Strengths of this study include the comprehensive search strategy, the methodological quality assessment, and the random-effects model analysis combined with meta-regression. Besides the methodological strengths, the study has limitations. First, the present findings should be interpreted in the context of the included studies and their limitations: the heterogeneity in patients’ characteristics, definitions of IAAT, and the time span of outcome assessment. Second, the lack of RCTs is this review could be seen as a major limitation. The lack of RCTs regarding this topic stems from obvious ethical constraints. Given the methodological heterogeneity of the included (retro- and prospective) observational studies, an overall meta-analysis was impossible. Meta-analysis was performed for 30-day and in-hospital mortality only. Third, several potential biasing and confounding elements might have hampered this meta-analysis. The reported diseases and the diagnosis process, the study quality quantified by the Downs and Black instrument, the quality of the health-care systems in the different countries, and the definitions of adequate antibiotic therapy had a marked influence on the meta-analysis of in-hospital mortality. Nevertheless, we aggregated all reported diseases to avoid a small numbers problem. Probably the cleanest data for assessing the impact of (I)AAT would be for bacteremia, as this is the infection that can most accurately be defined. Fourth, this analysis does not cover all areas, such as fungemiae. However, this limitation creates opportunities for further research. Fifthly, we used the (criteria of the) definitions used in the included studies. Most of the studies approached the definition one-sided and used only the criteria ‘matching with the culture’ and ‘according to the guidelines’. However, appropriateness of antibiotic treatment is related not only to the substance itself but also to dosing or administration route (or both) of the antibiotic. Finally, during this review, we focused on (in)appropriate antibiotic therapy. Off course, inappropriate therapy is not only determined by the antibiotic used. Further research could focus on other aspects of (in)appropriate therapy.

Conclusions

This systematic review demonstrates a very high incidence of IAAT in patients with severe bacterial infection, such as BSI, pneumonia, sepsis, or septic shock. Accurate empirical treatment of these severe infections is not a simple process seen in currently reported rates of IAAT. Meta-analysis provides evidence that empiric inappropriate use of empiric antibiotics increases 30-day and in-hospital mortality in these patients. Clinicians should be aware of this problem, and further improvement actions should be taken. Inappropriate antibiotic treatment stems from several causes, mainly due to resistance; therefore, it is not easy to find the most appropriate treatment option. As long as general recommendations about antibiotic stewardship are missing, problems will remain. Computerized decision support, including complex and locally calibrated decision algorithms [69,70] or early molecular identification or both, might be helpful.

Key messages

The definitions of IAAT varied. Nevertheless, almost every definition included the element ‘matching with the in vitro susceptibility’ or ‘intermediate or full in vitro resistance’.

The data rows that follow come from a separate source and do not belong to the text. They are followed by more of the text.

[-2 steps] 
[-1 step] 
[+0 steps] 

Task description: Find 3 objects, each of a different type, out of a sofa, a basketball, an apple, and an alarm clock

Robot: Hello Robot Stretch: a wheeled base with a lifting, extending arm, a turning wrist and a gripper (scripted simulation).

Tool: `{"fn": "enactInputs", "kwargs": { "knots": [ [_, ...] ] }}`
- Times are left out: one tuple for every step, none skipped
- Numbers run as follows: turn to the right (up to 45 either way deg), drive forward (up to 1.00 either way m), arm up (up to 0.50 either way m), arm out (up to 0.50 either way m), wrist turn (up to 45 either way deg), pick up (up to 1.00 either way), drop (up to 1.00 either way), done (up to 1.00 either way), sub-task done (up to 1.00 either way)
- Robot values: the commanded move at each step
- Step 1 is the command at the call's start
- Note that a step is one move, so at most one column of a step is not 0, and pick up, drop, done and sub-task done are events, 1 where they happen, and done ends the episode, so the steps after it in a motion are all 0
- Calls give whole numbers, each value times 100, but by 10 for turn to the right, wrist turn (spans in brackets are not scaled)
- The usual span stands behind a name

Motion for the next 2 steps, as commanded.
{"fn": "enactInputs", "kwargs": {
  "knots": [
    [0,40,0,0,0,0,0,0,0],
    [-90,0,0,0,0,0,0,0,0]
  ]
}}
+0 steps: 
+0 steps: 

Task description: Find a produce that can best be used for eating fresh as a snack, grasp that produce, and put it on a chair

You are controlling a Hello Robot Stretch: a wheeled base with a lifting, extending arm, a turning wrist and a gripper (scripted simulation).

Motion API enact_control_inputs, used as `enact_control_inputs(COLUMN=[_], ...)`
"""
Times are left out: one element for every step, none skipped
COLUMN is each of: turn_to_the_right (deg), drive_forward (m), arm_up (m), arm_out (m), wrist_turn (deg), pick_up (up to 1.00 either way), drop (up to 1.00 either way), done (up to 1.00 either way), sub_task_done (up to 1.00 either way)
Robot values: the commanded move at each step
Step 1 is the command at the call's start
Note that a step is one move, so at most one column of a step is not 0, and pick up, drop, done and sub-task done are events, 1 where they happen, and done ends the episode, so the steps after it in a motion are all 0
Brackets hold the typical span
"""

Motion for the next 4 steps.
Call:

This systematic review demonstrates a very high incidence of empiric IAAT in patients with severe infection, such as BSI, pneumonia, sepsis, or septic shock.

Meta-analysis provides evidence that empiric IAAT increases 30-day and in-hospital mortality in patients with a severe infection.

Clinicians should be aware of this problem, and further improvement actions should be taken. Further computerized decision support needs to be developed.